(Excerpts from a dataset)
%%
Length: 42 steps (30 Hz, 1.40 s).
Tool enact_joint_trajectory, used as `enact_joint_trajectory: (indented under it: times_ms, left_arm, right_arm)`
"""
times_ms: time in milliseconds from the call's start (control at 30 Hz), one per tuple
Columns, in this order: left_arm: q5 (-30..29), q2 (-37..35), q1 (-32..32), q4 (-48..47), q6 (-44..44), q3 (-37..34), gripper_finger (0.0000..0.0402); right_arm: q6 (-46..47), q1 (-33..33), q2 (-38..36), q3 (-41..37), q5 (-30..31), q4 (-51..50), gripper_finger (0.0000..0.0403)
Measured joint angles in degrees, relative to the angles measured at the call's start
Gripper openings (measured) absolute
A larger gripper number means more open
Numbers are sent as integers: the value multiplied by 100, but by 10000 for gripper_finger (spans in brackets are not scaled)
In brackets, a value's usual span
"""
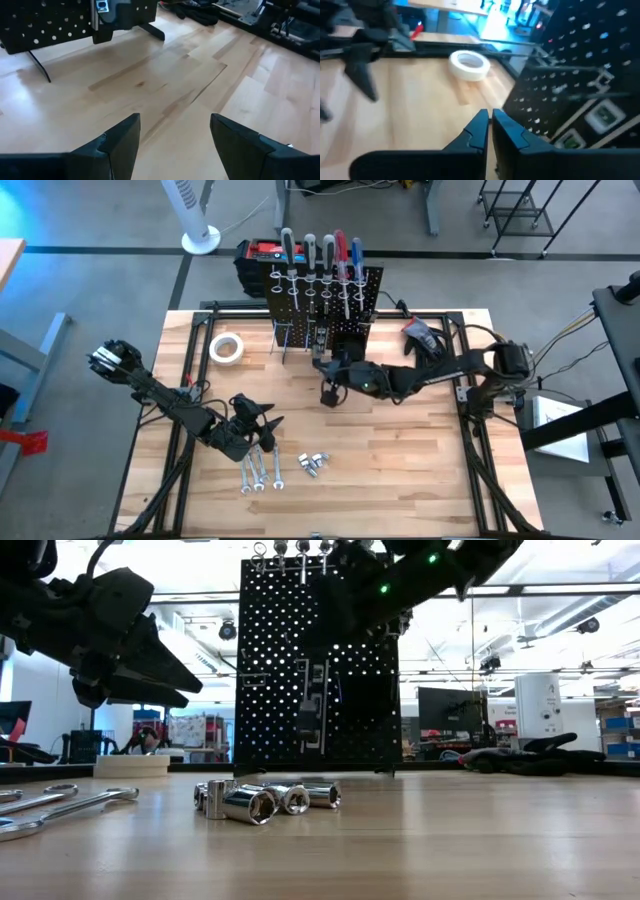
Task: Hang tools onto peg board
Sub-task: Hang the gray measuring tape on the pegboard, then hang the left wrench on the pegboard
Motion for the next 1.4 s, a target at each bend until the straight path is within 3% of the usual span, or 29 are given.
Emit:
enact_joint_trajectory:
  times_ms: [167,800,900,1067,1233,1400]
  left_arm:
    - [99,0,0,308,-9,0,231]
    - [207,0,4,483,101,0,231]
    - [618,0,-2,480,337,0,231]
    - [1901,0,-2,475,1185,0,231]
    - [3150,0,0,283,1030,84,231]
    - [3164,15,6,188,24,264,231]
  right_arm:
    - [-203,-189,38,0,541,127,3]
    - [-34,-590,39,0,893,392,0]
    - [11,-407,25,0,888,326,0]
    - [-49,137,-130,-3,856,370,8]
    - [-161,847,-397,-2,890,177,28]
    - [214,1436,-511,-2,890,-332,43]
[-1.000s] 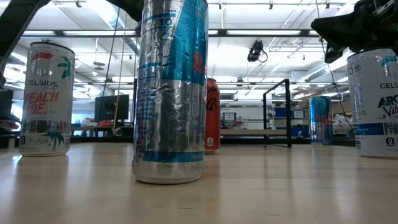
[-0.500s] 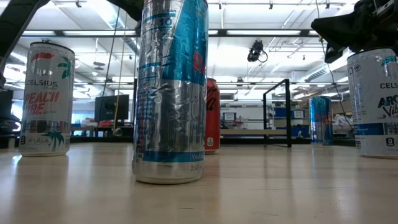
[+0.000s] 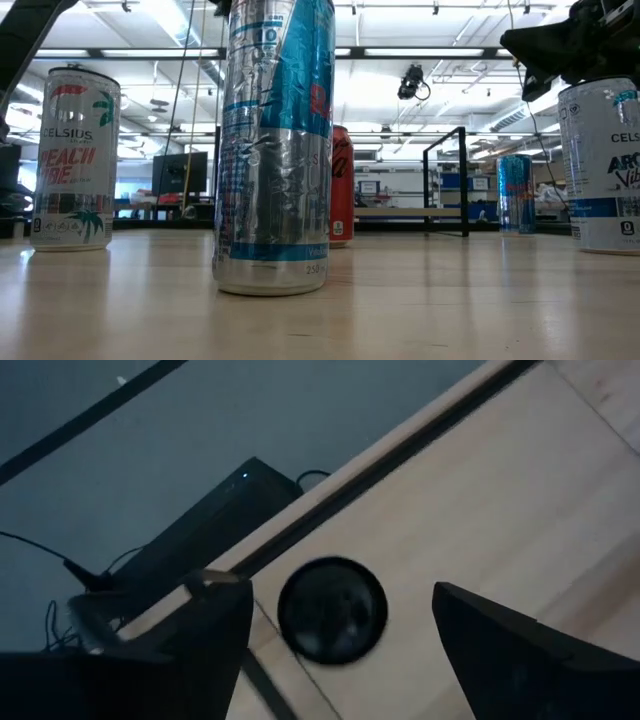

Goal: Place canned beverage on shelf
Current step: Put the right blue soda can on the shelf

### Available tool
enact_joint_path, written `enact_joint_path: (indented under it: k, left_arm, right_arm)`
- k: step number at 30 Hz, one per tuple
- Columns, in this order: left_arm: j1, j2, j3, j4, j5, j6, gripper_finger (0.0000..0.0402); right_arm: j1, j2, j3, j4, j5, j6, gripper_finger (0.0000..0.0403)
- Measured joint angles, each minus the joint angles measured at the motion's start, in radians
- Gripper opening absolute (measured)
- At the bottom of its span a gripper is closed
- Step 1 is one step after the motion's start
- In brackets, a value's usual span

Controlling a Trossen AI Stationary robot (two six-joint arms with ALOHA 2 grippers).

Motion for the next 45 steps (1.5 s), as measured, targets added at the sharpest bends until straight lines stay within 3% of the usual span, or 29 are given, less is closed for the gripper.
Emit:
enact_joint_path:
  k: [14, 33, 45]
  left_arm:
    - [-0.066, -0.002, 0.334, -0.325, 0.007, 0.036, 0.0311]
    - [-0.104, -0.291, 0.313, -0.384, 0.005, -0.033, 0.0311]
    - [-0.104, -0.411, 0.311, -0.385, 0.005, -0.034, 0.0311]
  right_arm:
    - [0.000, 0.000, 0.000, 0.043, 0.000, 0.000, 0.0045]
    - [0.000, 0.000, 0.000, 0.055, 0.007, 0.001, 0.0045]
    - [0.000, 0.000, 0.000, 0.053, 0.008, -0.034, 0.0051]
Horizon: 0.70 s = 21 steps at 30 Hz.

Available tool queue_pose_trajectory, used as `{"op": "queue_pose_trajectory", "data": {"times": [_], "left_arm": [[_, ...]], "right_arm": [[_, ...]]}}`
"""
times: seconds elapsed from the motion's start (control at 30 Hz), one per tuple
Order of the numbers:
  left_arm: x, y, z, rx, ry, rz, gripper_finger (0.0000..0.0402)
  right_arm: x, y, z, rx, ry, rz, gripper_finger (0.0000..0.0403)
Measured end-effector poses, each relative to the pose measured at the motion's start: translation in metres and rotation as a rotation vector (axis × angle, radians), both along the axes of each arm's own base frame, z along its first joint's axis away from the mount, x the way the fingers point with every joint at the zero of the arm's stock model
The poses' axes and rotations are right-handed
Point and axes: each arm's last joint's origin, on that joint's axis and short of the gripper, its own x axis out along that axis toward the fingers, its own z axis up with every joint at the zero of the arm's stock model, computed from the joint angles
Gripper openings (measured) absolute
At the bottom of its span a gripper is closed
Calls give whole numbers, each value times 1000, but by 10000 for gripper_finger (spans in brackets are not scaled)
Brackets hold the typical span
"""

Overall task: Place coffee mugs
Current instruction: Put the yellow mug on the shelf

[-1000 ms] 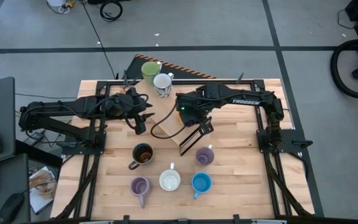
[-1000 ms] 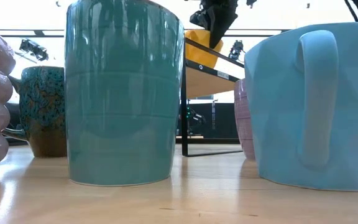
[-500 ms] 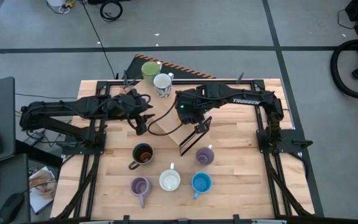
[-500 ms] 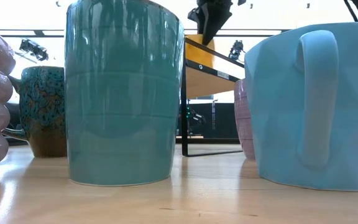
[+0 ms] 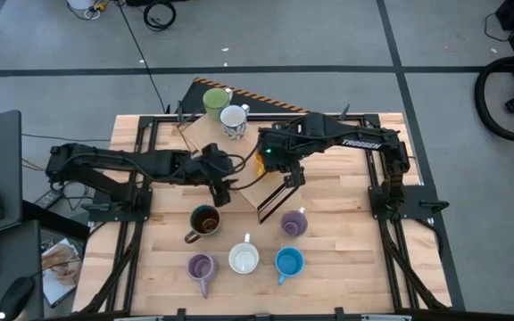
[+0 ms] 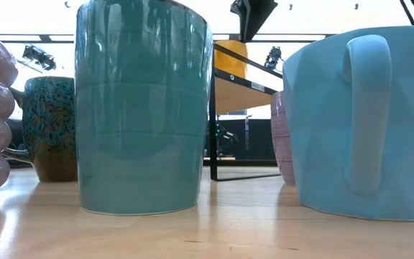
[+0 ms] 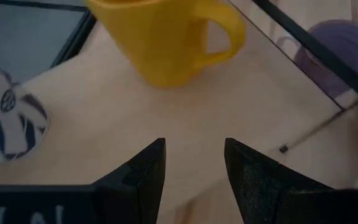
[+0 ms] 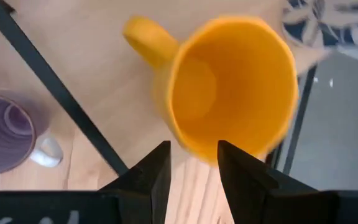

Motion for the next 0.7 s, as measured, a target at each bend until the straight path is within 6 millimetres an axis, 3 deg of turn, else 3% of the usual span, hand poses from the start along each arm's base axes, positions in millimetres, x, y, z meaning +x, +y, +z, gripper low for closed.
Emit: {"op": "queue_pose_trajectory", "data": {"times": [0.2,0.37,0.53,0.7], "left_arm": [[23,-9,-8,64,-82,34,172],[33,-23,-13,122,-116,18,172],[35,-31,-20,118,-120,2,172],[30,-32,-46,110,-168,4,172]], "right_arm": [[-23,3,25,-29,-101,-121,137],[-45,5,33,-42,-133,-157,137],[-64,6,25,-29,-164,-188,137],[-79,11,6,-20,-205,-180,138]]}}
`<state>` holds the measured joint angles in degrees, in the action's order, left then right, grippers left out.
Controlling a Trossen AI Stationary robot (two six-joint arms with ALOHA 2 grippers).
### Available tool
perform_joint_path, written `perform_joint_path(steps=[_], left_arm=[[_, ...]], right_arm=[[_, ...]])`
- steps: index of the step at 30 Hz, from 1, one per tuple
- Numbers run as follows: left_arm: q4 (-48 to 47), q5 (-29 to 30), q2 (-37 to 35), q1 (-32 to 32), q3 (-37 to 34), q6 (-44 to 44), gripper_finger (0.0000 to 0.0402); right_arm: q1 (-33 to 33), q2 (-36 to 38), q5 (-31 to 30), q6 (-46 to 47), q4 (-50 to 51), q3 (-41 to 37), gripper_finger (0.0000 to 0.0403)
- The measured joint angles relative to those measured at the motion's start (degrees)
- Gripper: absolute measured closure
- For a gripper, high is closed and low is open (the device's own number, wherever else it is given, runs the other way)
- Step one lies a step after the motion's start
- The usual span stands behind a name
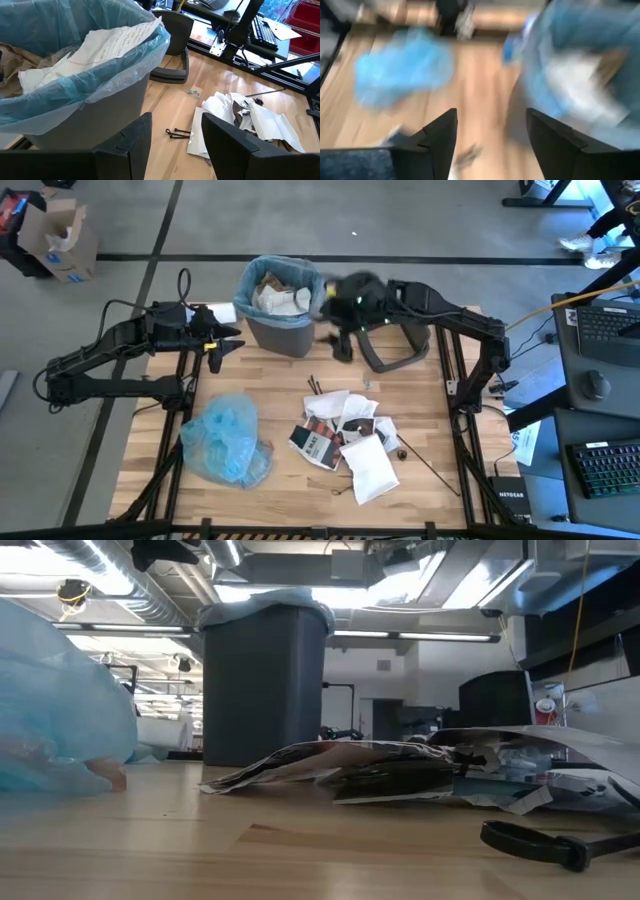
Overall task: Pick and place trash into bin
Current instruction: Put the piece of white notebook into the trash bin
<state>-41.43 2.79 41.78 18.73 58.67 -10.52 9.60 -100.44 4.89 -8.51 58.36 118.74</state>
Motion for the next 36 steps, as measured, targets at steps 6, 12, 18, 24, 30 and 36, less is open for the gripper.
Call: perform_joint_path(steps=[6, 12, 18, 24, 30, 36], left_arm=[[0.08, 0.00, 0.00, 0.01, 0.00, 0.44, 0.0235], [0.09, 0.00, 0.00, 0.01, 0.00, 0.43, 0.0235], [0.04, -0.02, 0.00, 0.01, 0.00, 0.17, 0.0235], [-0.08, -0.02, 0.00, -0.01, 0.00, 0.32, 0.0235], [-0.87, -0.02, 0.00, -0.01, 0.00, 0.41, 0.0235], [-2.02, -0.02, 0.00, -0.01, -0.08, 0.43, 0.0235]], right_arm=[[-5.85, -0.03, -1.65, 6.81, 8.52, -6.91, 0.0176], [-9.75, -0.10, -3.78, 11.61, 5.73, -21.67, 0.0175], [-9.81, -0.15, -3.22, 16.38, 3.78, -37.08, 0.0175], [-6.17, 4.29, 0.37, 18.55, -0.68, -50.82, 0.0175], [-0.44, 11.92, 8.57, 23.02, -12.11, -65.28, 0.0175], [4.64, 15.83, 17.72, 28.46, -27.85, -77.63, 0.0175]])
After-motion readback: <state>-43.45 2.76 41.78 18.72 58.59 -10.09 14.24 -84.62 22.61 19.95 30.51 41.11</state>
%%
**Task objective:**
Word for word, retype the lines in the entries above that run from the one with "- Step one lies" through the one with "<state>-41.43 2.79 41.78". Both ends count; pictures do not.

**Written solution:**
- Step one lies a step after the motion's start
- The usual span stands behind a name
Overall task: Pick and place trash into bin
Current instruction: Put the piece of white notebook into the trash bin
<state>-41.43 2.79 41.78 18.73 58.67 -10.52 9.60 -100.44 4.89 -8.51 58.36 118.74</state>

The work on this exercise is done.